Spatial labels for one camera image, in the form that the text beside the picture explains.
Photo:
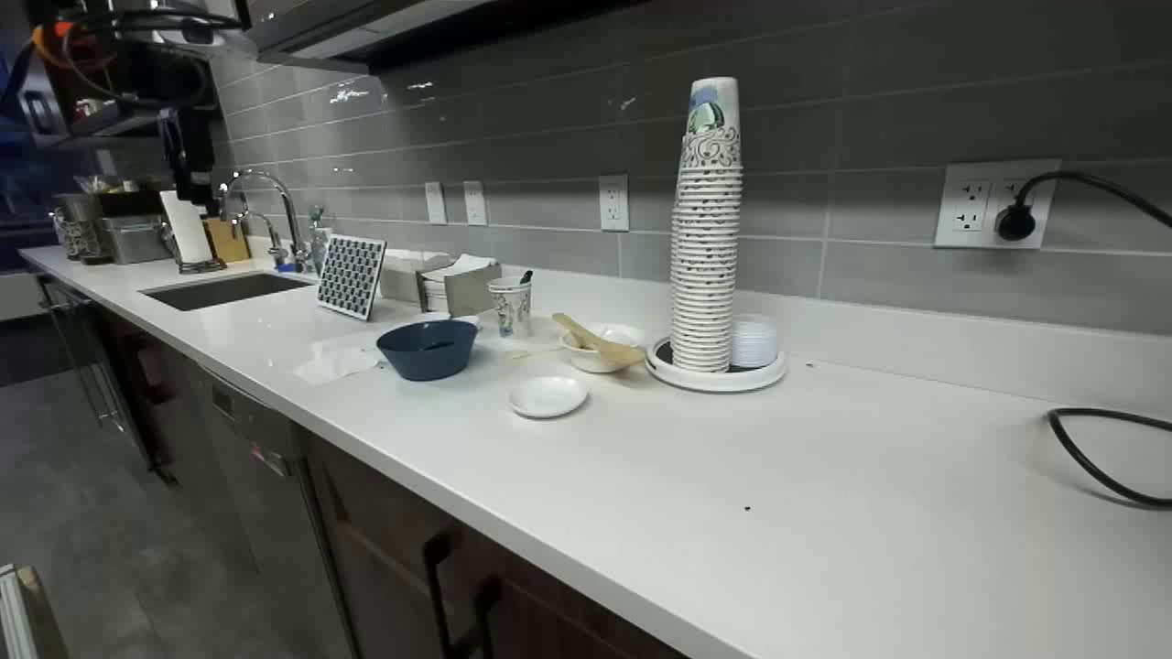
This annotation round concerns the tall paper cup stack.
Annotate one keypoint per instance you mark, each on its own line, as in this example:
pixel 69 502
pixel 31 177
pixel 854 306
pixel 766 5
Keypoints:
pixel 706 223

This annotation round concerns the white wall power outlet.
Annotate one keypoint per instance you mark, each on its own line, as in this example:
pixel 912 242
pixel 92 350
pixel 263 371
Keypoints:
pixel 977 194

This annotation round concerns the kitchen sink basin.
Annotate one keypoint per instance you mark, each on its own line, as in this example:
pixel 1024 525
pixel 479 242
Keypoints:
pixel 220 290

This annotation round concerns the checkered calibration board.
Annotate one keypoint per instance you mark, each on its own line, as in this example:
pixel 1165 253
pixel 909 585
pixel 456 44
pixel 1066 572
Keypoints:
pixel 351 275

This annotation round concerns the chrome sink faucet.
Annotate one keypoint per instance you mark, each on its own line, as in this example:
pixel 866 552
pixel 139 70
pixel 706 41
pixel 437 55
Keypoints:
pixel 264 199

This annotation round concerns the metal napkin holder box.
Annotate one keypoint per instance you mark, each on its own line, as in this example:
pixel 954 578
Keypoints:
pixel 443 282

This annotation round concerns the dark blue bowl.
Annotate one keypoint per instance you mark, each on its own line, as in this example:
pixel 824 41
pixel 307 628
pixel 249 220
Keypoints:
pixel 430 350

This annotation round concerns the small white plate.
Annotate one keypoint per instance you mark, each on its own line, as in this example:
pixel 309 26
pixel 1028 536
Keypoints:
pixel 546 397

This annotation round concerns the white bowl with wooden spoon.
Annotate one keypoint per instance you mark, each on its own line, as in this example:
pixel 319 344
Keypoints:
pixel 586 359

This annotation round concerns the clear plastic sheet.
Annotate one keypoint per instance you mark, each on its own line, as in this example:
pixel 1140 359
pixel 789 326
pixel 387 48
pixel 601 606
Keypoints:
pixel 335 359

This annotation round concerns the wooden spoon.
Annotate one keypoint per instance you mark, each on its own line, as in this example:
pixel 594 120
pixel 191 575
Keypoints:
pixel 605 350

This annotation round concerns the white light switch plate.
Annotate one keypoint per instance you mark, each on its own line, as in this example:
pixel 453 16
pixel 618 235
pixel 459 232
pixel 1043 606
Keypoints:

■ THE TASK:
Every line of the records in which the string "plate" is found should be counted, and only the count returned.

■ YOUR SOLUTION:
2